* _Aim of the exercise_
With the material below, print exactly the lines between the line holding "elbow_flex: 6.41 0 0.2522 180" and the line holding "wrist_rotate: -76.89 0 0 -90", inclusive. Add nothing else.

* _Data extracts_
Content starts

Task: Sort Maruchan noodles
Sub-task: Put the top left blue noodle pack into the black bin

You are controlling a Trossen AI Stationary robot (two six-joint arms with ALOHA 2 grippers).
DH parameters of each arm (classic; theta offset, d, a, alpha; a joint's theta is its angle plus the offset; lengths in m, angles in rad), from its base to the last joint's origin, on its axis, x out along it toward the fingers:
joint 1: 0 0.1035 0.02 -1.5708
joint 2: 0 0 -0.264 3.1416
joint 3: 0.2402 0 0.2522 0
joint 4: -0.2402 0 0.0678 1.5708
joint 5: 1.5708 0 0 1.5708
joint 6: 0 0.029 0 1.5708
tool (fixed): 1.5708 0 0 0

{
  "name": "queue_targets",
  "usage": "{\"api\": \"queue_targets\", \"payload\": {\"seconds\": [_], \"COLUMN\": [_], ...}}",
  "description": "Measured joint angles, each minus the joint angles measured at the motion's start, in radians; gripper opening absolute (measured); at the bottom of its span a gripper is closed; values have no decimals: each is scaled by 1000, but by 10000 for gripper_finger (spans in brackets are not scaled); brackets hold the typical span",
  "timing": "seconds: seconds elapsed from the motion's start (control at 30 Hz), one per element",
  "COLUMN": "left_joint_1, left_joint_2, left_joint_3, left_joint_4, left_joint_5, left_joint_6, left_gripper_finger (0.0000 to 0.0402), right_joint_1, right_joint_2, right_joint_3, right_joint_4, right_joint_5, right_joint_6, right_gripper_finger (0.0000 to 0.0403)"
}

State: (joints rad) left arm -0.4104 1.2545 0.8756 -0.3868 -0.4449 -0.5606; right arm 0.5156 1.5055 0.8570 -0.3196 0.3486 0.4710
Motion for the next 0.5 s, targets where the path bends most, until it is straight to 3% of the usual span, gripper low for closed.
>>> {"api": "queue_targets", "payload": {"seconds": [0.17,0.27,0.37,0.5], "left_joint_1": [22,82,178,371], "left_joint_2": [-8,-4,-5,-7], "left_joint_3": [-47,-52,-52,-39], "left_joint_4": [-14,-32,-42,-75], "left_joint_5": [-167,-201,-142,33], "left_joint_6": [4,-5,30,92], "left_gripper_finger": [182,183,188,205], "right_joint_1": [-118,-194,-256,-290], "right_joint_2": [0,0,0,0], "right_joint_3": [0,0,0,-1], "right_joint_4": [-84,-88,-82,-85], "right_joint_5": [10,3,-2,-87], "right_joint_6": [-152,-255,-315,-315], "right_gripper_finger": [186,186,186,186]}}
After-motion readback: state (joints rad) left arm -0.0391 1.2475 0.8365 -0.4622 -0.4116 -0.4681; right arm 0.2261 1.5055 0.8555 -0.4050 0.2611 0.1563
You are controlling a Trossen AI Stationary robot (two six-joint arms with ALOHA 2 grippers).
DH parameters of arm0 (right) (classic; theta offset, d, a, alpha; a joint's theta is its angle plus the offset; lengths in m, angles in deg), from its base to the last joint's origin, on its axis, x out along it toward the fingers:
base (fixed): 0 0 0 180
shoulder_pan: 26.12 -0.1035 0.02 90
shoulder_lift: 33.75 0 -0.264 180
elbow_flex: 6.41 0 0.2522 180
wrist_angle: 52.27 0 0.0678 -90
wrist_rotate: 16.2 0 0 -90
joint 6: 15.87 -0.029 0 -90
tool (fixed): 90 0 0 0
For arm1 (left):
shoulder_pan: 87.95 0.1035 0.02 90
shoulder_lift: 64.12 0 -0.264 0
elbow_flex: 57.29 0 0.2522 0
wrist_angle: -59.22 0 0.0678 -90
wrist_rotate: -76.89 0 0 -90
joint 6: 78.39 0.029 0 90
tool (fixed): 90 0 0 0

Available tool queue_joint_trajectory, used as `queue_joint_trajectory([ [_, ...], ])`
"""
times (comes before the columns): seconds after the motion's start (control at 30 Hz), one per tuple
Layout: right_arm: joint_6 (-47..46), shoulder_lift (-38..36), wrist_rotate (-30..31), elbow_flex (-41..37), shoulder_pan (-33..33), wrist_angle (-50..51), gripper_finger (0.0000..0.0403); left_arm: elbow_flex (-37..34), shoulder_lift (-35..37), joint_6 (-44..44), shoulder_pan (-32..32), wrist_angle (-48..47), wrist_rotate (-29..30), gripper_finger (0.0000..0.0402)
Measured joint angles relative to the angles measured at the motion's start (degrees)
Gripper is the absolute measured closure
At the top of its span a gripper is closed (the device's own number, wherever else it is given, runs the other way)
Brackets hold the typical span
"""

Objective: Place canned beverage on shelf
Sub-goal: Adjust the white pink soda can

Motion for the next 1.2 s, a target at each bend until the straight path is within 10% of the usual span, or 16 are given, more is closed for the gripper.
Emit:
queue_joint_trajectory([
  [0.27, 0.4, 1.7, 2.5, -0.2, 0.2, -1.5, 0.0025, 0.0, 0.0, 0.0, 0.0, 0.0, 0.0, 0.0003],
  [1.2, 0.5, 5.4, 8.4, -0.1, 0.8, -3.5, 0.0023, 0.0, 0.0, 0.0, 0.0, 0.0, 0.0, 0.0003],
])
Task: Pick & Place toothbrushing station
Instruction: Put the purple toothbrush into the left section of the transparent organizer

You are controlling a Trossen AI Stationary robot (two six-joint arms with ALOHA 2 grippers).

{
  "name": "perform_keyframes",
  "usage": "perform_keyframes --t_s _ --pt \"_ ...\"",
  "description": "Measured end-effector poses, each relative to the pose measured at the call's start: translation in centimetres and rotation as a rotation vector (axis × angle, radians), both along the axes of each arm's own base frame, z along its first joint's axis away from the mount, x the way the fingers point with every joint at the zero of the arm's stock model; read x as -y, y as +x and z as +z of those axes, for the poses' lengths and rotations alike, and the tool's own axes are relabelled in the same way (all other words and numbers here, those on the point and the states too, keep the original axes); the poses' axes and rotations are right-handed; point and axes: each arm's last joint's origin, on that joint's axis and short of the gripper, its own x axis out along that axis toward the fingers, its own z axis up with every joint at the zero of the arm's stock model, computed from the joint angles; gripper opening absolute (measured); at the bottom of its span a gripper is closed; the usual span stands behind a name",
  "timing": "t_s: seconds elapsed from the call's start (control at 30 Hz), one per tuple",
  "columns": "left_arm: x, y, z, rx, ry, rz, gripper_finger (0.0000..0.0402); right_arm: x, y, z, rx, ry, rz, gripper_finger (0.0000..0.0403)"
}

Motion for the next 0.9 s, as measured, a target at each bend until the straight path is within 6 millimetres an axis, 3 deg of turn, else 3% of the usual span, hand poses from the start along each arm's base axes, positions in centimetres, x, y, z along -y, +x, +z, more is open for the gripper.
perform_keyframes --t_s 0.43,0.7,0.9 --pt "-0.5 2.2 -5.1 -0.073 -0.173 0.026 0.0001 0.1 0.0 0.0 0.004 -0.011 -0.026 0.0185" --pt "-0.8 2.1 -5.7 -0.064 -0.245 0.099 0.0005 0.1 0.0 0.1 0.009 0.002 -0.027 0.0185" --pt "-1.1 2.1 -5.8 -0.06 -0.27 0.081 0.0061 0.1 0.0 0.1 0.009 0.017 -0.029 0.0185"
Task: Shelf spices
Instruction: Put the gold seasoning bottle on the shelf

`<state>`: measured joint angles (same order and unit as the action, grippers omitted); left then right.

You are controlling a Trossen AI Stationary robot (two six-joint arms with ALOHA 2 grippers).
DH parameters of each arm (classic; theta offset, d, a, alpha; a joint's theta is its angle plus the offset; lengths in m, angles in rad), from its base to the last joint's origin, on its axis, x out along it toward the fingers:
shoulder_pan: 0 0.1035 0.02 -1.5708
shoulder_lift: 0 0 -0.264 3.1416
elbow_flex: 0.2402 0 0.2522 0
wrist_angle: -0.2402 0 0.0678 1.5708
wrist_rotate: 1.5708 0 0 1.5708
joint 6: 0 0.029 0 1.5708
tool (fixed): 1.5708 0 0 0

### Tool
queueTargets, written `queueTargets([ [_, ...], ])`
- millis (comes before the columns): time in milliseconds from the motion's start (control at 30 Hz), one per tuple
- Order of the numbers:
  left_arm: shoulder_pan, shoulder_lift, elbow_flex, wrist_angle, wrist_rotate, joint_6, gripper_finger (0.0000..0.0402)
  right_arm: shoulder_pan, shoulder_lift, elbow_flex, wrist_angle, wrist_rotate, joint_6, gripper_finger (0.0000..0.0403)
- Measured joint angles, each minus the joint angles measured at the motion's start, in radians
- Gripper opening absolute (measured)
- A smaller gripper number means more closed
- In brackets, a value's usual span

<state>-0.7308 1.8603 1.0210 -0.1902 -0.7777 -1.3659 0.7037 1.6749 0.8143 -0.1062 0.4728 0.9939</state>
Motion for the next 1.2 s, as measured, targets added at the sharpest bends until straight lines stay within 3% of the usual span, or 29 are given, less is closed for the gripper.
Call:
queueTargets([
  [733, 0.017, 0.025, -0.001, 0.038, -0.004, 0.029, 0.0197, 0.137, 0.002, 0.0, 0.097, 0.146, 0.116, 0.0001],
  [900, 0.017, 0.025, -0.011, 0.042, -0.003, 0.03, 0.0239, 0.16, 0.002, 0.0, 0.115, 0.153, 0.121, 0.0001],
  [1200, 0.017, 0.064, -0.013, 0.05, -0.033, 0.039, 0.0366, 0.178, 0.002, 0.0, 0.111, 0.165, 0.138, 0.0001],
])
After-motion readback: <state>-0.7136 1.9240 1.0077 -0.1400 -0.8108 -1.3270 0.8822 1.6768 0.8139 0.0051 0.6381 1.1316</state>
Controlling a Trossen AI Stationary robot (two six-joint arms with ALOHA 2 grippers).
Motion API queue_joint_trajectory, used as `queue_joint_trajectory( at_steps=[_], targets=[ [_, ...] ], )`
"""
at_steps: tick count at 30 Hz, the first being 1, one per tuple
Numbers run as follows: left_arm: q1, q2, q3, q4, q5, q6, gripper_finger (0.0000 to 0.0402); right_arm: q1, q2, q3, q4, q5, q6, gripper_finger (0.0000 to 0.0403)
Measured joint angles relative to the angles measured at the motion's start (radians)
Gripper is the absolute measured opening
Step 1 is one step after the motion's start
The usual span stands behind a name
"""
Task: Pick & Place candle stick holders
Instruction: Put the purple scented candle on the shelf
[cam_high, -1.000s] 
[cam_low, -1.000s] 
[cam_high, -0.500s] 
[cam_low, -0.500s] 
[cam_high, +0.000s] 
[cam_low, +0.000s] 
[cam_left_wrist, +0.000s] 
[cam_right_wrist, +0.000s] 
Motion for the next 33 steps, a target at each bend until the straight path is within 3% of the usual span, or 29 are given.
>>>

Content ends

* _Result of the task_
elbow_flex: 6.41 0 0.2522 180
wrist_angle: 52.27 0 0.0678 -90
wrist_rotate: 16.2 0 0 -90
joint 6: 15.87 -0.029 0 -90
tool (fixed): 90 0 0 0
For arm1 (left):
shoulder_pan: 87.95 0.1035 0.02 90
shoulder_lift: 64.12 0 -0.264 0
elbow_flex: 57.29 0 0.2522 0
wrist_angle: -59.22 0 0.0678 -90
wrist_rotate: -76.89 0 0 -90

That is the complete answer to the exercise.